**Brief:** Copy the listing below line for line, from its opening line to the one with "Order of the", both included; stop there.

————

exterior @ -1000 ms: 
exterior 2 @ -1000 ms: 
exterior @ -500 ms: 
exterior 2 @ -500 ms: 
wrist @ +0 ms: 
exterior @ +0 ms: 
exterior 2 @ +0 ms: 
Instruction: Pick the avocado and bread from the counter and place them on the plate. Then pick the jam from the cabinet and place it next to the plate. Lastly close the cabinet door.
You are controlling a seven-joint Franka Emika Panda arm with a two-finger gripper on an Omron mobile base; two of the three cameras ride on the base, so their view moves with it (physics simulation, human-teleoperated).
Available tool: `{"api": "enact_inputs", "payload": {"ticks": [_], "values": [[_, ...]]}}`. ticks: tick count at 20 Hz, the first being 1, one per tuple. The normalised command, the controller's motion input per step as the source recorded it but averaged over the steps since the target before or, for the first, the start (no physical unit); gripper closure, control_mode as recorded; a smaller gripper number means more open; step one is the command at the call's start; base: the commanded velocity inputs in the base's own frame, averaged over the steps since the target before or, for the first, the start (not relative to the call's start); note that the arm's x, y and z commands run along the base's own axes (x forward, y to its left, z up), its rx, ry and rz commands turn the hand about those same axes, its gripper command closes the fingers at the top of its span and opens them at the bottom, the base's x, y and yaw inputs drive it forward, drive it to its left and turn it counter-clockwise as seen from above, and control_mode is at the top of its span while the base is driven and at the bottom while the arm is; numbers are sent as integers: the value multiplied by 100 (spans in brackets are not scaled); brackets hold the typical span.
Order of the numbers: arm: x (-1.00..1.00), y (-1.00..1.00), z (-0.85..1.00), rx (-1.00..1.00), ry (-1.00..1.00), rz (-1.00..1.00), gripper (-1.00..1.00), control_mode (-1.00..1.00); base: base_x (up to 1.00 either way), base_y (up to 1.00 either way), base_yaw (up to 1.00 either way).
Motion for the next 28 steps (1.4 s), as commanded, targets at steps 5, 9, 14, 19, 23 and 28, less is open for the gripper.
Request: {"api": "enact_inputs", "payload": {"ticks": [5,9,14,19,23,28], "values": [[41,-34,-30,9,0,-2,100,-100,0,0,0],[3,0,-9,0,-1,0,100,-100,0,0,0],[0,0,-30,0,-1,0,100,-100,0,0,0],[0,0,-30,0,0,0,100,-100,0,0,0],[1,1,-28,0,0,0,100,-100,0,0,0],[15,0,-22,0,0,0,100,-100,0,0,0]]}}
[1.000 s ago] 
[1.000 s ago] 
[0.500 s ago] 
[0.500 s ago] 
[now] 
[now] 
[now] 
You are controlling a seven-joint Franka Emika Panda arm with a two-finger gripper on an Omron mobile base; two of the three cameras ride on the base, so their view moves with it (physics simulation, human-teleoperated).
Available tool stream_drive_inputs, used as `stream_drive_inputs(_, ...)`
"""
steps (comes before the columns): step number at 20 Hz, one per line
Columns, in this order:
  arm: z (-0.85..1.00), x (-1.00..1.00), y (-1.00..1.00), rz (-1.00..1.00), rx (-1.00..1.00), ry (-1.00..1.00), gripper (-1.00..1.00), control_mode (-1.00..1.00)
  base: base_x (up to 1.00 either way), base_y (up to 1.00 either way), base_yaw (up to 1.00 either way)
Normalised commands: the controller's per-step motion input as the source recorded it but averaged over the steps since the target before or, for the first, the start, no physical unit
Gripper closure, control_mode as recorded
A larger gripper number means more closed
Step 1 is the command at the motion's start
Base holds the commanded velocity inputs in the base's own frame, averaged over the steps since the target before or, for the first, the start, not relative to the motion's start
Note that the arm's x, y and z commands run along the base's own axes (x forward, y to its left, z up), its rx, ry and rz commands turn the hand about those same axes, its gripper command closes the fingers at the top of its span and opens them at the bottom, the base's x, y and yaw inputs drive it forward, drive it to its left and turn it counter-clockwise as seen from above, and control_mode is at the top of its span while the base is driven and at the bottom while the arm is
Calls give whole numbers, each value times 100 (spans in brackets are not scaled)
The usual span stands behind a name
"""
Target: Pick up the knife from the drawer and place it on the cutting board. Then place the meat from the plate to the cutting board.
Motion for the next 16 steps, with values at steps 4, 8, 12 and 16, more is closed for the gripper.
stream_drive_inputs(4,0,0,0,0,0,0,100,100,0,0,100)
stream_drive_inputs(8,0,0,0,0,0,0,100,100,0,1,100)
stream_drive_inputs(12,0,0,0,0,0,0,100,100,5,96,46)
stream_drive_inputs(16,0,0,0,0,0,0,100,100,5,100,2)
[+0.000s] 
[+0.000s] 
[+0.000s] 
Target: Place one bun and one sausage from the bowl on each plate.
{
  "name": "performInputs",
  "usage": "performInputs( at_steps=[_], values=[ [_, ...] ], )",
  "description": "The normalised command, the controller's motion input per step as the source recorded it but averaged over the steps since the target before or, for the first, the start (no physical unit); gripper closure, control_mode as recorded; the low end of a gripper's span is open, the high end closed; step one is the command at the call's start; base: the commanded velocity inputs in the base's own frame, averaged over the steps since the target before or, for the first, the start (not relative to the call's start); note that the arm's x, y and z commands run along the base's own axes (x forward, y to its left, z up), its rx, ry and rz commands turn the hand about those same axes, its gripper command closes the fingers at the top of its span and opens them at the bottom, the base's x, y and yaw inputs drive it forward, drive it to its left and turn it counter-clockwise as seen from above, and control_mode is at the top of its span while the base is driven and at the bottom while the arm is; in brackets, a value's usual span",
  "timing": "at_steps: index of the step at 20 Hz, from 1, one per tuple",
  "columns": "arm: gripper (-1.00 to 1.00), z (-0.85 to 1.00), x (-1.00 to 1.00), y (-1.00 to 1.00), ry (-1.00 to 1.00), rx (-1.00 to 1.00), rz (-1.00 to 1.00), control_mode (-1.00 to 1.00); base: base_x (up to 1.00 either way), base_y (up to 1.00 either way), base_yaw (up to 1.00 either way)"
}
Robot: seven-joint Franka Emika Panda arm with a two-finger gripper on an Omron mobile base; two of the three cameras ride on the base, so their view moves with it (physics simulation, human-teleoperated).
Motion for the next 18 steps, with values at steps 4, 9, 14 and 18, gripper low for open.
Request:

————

**Task response:**
exterior @ -1000 ms: 
exterior 2 @ -1000 ms: 
exterior @ -500 ms: 
exterior 2 @ -500 ms: 
wrist @ +0 ms: 
exterior @ +0 ms: 
exterior 2 @ +0 ms: 
Instruction: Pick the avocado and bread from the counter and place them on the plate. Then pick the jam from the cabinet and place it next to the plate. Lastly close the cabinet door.
You are controlling a seven-joint Franka Emika Panda arm with a two-finger gripper on an Omron mobile base; two of the three cameras ride on the base, so their view moves with it (physics simulation, human-teleoperated).
Available tool: `{"api": "enact_inputs", "payload": {"ticks": [_], "values": [[_, ...]]}}`. ticks: tick count at 20 Hz, the first being 1, one per tuple. The normalised command, the controller's motion input per step as the source recorded it but averaged over the steps since the target before or, for the first, the start (no physical unit); gripper closure, control_mode as recorded; a smaller gripper number means more open; step one is the command at the call's start; base: the commanded velocity inputs in the base's own frame, averaged over the steps since the target before or, for the first, the start (not relative to the call's start); note that the arm's x, y and z commands run along the base's own axes (x forward, y to its left, z up), its rx, ry and rz commands turn the hand about those same axes, its gripper command closes the fingers at the top of its span and opens them at the bottom, the base's x, y and yaw inputs drive it forward, drive it to its left and turn it counter-clockwise as seen from above, and control_mode is at the top of its span while the base is driven and at the bottom while the arm is; numbers are sent as integers: the value multiplied by 100 (spans in brackets are not scaled); brackets hold the typical span.
Order of the numbers: arm: x (-1.00..1.00), y (-1.00..1.00), z (-0.85..1.00), rx (-1.00..1.00), ry (-1.00..1.00), rz (-1.00..1.00), gripper (-1.00..1.00), control_mode (-1.00..1.00); base: base_x (up to 1.00 either way), base_y (up to 1.00 either way), base_yaw (up to 1.00 either way).

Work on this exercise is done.